**EXERCISE INSTRUCTIONS**: Your reply should reproduce the data below without a single alteration, apart from dropping the images.

**DATA**:
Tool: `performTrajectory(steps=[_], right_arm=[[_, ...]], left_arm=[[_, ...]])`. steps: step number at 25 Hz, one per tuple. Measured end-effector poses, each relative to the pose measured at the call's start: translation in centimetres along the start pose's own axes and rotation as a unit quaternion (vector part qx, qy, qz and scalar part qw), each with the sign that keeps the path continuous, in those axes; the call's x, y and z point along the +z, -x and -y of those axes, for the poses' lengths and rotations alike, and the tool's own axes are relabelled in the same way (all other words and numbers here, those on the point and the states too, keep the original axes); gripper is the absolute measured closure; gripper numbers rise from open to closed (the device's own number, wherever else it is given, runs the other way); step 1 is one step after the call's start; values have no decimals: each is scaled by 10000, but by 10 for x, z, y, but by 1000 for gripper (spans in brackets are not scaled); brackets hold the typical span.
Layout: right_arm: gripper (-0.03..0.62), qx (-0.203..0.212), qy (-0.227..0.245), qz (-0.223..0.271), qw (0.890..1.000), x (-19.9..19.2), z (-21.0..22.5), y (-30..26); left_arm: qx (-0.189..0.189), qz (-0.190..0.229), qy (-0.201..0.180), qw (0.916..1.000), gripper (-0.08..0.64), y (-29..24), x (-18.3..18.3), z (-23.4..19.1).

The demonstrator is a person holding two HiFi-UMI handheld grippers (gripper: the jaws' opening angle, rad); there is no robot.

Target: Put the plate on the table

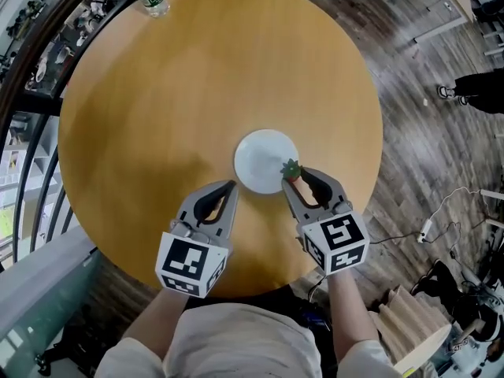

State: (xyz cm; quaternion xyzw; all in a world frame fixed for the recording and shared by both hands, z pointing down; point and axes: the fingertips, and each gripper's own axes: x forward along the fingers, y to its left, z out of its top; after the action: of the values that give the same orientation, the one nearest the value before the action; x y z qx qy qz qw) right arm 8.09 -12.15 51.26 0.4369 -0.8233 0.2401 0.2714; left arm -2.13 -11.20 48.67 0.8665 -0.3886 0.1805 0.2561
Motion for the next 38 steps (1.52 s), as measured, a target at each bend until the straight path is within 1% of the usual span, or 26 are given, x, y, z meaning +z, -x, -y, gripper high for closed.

**RESULT OF THIS TASK**:
Tool: `performTrajectory(steps=[_], right_arm=[[_, ...]], left_arm=[[_, ...]])`. steps: step number at 25 Hz, one per tuple. Measured end-effector poses, each relative to the pose measured at the call's start: translation in centimetres along the start pose's own axes and rotation as a unit quaternion (vector part qx, qy, qz and scalar part qw), each with the sign that keeps the path continuous, in those axes; the call's x, y and z point along the +z, -x and -y of those axes, for the poses' lengths and rotations alike, and the tool's own axes are relabelled in the same way (all other words and numbers here, those on the point and the states too, keep the original axes); gripper is the absolute measured closure; gripper numbers rise from open to closed (the device's own number, wherever else it is given, runs the other way); step 1 is one step after the call's start; values have no decimals: each is scaled by 10000, but by 10 for x, z, y, but by 1000 for gripper (spans in brackets are not scaled); brackets hold the typical span.
Layout: right_arm: gripper (-0.03..0.62), qx (-0.203..0.212), qy (-0.227..0.245), qz (-0.223..0.271), qw (0.890..1.000), x (-19.9..19.2), z (-21.0..22.5), y (-30..26); left_arm: qx (-0.189..0.189), qz (-0.190..0.229), qy (-0.201..0.180), qw (0.916..1.000), gripper (-0.08..0.64), y (-29..24), x (-18.3..18.3), z (-23.4..19.1).

The demonstrator is a person holding two HiFi-UMI handheld grippers (gripper: the jaws' opening angle, rad); there is no robot.

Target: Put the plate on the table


State: (xyz cm; quaternion xyzw; all in a world frame fixed for the recording and shared by both hands, z pointing down; point and axes: the fingertips, and each gripper's own axes: x forward along the fingers, y to its left, z out of its top; after the action: of the values that give the same orientation, the one nearest the value before the action; x y z qx qy qz qw) right arm 8.09 -12.15 51.26 0.4369 -0.8233 0.2401 0.2714; left arm -2.13 -11.20 48.67 0.8665 -0.3886 0.1805 0.2561
Motion for the next 38 steps (1.52 s), as measured, a target at each bend until the straight path is within 1% of the usual span, or 26 are given, x, y, z meaning +z, -x, -y, gripper high for closed.

With the answer given, the exercise is closed.